A carreira na Valentim de Carvalho foi longa e histórica para a música portuguesa. Mário Martins deixou-a só em 1993, quando foi para a Movieplay Portuguesa, onde coordenou a série O Melhor dos Melhores (1994), que reuniu êxitos de cerca de 100 artistas nacionais. Também chegou a trabalhar em televisão, tendo colaborado com a Teresa Guilherme, na RTP, e com José Nuno Martins, para fazer um programa de sua autoria na RTP. Foi ainda apresentador do programa Fado Fadinho (1993), pelo qual recebeu um Prémio Bordalo, na TVI.

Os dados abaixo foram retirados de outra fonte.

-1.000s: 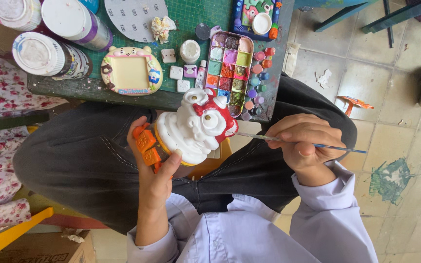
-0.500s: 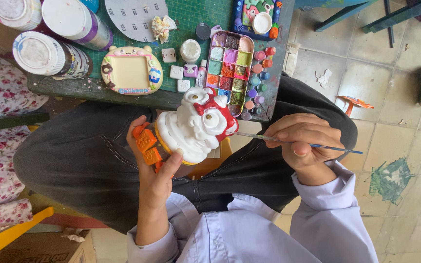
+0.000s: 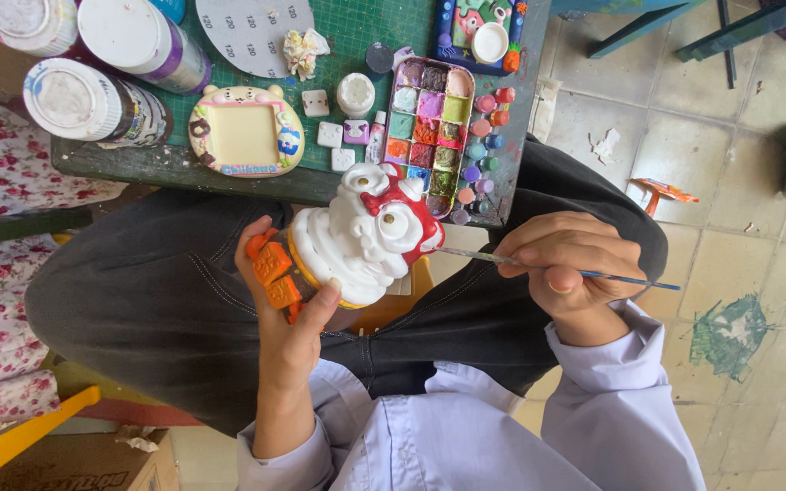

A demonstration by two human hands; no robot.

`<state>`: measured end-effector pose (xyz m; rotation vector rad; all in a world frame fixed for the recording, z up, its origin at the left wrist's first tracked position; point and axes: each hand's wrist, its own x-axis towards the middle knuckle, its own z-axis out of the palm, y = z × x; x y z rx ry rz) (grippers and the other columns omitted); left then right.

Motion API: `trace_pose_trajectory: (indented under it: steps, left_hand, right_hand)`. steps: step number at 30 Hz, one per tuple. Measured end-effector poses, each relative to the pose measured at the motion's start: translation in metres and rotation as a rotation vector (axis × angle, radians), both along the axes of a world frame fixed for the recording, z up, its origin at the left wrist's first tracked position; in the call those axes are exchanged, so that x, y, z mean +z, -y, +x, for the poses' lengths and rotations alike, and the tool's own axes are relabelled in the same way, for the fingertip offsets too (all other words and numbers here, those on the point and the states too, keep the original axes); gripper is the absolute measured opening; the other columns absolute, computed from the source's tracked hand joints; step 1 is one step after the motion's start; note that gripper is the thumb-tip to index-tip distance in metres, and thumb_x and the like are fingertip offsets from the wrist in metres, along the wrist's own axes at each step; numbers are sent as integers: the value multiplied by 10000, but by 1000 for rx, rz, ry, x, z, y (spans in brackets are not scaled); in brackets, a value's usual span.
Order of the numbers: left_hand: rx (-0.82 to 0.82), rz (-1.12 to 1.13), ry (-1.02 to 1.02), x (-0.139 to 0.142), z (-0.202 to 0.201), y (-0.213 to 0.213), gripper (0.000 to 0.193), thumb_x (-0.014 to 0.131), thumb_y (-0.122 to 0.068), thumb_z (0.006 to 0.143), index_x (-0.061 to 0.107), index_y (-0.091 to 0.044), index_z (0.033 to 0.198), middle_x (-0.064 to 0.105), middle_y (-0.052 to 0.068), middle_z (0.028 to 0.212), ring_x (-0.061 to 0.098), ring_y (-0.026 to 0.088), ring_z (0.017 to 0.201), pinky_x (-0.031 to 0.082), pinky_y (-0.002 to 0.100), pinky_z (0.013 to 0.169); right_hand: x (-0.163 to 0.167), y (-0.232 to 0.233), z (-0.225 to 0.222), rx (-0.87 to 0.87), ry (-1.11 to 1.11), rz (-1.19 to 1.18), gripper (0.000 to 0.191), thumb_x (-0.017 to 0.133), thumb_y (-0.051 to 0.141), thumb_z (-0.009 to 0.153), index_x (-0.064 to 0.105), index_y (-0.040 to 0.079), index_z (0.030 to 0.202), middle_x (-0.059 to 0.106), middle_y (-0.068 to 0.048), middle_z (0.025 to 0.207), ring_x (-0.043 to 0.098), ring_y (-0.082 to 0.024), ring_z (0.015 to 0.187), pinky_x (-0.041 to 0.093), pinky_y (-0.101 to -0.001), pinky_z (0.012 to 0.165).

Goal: The person sits on the floor holding a plaster figurine and paints its details with a small brush, dipping the brush into a watercolor palette on a low table. They wipe the brush, set the figurine on the table, and handle a small plaster piece before picking the figurine up again.

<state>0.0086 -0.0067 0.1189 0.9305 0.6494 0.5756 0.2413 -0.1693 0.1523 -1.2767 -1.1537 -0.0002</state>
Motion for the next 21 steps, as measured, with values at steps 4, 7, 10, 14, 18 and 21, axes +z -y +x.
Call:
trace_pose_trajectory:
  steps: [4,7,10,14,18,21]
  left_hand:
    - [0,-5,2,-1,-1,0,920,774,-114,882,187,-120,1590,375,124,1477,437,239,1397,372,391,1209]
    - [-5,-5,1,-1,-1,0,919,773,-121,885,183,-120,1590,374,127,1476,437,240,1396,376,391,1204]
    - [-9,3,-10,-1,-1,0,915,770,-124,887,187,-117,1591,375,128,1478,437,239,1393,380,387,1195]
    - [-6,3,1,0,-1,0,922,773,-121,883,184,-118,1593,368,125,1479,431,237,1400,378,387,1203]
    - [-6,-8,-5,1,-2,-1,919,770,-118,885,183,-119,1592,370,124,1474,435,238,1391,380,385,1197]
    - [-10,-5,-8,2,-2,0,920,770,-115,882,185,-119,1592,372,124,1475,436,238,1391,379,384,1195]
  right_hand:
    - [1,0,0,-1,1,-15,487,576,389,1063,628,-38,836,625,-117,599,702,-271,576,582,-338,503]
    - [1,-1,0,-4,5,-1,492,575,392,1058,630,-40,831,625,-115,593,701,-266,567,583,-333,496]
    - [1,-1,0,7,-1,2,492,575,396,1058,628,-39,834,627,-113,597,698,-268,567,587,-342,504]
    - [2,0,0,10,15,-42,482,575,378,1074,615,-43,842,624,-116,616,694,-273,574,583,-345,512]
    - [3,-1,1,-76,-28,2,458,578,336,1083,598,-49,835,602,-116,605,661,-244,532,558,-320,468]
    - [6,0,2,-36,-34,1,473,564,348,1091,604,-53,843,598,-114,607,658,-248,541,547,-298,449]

O Presidente da República enviou condolências à família do produtor discográfico. Numa nota publicada no site da Presidência da República, Marcelo Rebelo de Sousa refere-se a Mário Martins como uma «referência fundamental» da música nacional. «Dizer apenas que produziu discos de José Cid, Marco Paulo, Carlos Paião ou Rui Veloso é pouco: foi coautor, cúmplice e amigo destes e de outros músicos, incluindo Amália Rodrigues, tornando-se uma referência fundamental da música popular portuguesa do último meio século», refere a nota. José Cid, à agência Lusa, recorda-o como «fulcral na música portuguesa» e como alguém que «deu muitos apoios a muitos colegas», acrescentando : «à minha pessoa, então, foi incondicional». O funeral realizou-se no fim de semana passado, em Gandarela (Celorico de Basto), Braga.